Search the data below for the line containing "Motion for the", then please set down that line and all remaining ones exactly as written.

Top of Provided material

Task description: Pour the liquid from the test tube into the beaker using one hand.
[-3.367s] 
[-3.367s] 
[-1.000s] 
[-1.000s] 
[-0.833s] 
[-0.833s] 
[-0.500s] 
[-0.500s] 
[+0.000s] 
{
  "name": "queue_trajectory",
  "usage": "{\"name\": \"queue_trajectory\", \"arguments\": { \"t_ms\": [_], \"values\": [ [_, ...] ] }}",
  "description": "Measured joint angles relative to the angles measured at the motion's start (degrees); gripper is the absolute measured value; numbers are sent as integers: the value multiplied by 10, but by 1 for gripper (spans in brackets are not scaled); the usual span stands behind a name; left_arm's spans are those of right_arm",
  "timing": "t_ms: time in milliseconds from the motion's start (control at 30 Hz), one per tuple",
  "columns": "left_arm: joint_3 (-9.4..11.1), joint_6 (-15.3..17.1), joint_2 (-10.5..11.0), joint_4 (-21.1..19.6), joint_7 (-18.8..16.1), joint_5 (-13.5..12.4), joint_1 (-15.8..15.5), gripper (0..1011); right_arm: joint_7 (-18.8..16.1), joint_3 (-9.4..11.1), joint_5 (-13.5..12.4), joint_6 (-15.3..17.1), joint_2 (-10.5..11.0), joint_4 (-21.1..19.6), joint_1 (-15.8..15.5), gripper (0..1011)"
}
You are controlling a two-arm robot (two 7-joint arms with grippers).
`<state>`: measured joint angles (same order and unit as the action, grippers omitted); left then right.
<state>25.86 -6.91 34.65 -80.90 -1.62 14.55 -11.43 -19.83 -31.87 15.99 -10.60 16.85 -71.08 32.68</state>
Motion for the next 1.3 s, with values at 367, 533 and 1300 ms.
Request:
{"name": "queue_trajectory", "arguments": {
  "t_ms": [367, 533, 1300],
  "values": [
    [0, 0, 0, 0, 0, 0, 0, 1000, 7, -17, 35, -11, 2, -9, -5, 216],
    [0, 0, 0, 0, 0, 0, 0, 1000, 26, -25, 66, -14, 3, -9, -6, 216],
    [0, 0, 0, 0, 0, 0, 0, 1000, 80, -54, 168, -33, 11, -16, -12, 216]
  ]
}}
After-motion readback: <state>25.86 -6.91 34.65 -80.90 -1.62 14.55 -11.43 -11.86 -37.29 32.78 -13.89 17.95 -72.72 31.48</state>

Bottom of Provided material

◆ **Your solution**
Motion for the next 1.3 s, with values at 367, 533 and 1300 ms.
Request:
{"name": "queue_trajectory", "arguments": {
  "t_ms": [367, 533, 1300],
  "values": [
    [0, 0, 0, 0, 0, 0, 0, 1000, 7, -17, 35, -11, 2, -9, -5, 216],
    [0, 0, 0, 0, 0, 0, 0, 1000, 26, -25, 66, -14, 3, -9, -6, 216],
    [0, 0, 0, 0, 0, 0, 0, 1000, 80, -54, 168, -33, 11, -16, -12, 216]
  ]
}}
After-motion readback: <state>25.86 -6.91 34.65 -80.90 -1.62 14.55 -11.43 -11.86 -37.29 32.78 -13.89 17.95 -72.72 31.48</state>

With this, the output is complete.